Three-day OSgrid outage caused by cluster issues

OSgrid’s Wright Plaza at Plaza.

OSgrid was down on Wednesday, Thursday and Friday of this week when the grid was no longer able to access its asset services, but other grids probably don’t need to worry about the same thing happening to them.

“It was an issue with the cluster and was not related to OpenSim,” grid president Dan Banner told Hypergrid Business. “It has since been corrected and steps taken to avoid future downtime.”

Avination grid president Melanie Thielker fixed the problem. She was the one who originally built the cluster infrastructure for OSgrid after its six-month outage in 2014.

Thielker was moving house when the outage occurred, she told Hypergrid Business, which delayed the repair process until she could get back online.

“The asset service cluster has some issue that causes a deadlock of sorts, preventing ROBUST (the asset service software) from starting,” said OSgrid board member James Stallings, also known as Hiro Protagonist in-world, who was president of the grid until Banner took over in April. “This is not unusual, though the nature of the issue is. Typically, OSgrid staff are in a position to deal with asset service cluster issues. In this case, there was no prior experience with the issue so staff does not have a ready recipe for resolution.”

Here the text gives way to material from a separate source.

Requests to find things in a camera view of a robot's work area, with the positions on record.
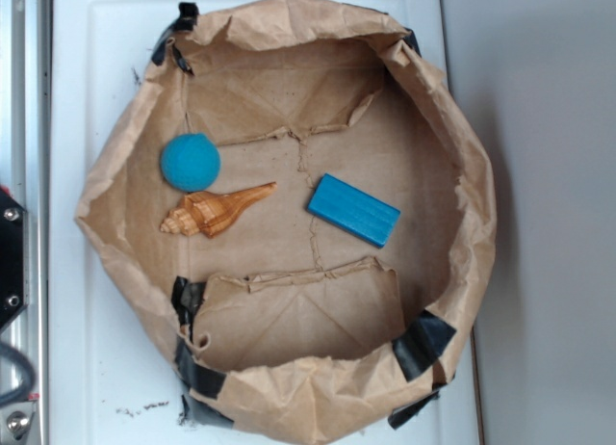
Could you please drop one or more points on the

Thielker had seen the issue before, he said in a forum post on Thursday.

The grid assets were never in danger, he added. A grid’s assets database is the collection of all the stuff that’s located on the grid or that residents have in their inventories, including textures, scripts and objects.

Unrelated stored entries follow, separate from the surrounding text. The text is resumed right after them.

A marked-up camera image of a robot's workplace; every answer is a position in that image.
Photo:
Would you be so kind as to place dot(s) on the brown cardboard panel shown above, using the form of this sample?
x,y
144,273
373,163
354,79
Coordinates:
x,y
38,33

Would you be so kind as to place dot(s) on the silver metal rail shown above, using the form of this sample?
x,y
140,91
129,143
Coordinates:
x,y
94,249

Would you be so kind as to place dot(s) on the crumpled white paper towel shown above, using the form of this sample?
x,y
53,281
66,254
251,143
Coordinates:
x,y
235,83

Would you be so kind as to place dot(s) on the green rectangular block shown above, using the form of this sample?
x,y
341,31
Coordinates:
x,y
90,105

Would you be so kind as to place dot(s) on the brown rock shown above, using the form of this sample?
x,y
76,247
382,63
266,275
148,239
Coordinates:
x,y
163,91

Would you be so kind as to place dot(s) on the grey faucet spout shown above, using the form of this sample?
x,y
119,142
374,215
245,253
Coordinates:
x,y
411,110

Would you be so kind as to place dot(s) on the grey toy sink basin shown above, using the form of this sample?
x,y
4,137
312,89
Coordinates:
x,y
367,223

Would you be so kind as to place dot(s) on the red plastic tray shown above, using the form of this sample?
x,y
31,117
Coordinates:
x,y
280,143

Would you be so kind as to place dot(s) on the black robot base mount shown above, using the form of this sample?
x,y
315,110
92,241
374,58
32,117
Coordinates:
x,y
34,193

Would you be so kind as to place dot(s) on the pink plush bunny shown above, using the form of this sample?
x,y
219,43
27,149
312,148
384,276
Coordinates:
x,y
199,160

Some residents were upset that the grid did not keep them posted about the outage as soon as it occurred.

“I have spent two days scouring the website, checking on and asking questions on Twitter,” said OSgrid resident “Frankie Rockett” in a forum post. “I finally found this forum and your post — the fruit of persistence and serendipity.”

“It would be nice if there was an established and known point of contact for checking such things,” he added.

Although better communication was one of the priorities for the new board, residents didn’t learn about what was going on until Thursday, when another former president, Michael Emory Cerquoni — also known as Nebadon Izumi in-world — posted a note on Google Plus and an announcement went out over Twitter.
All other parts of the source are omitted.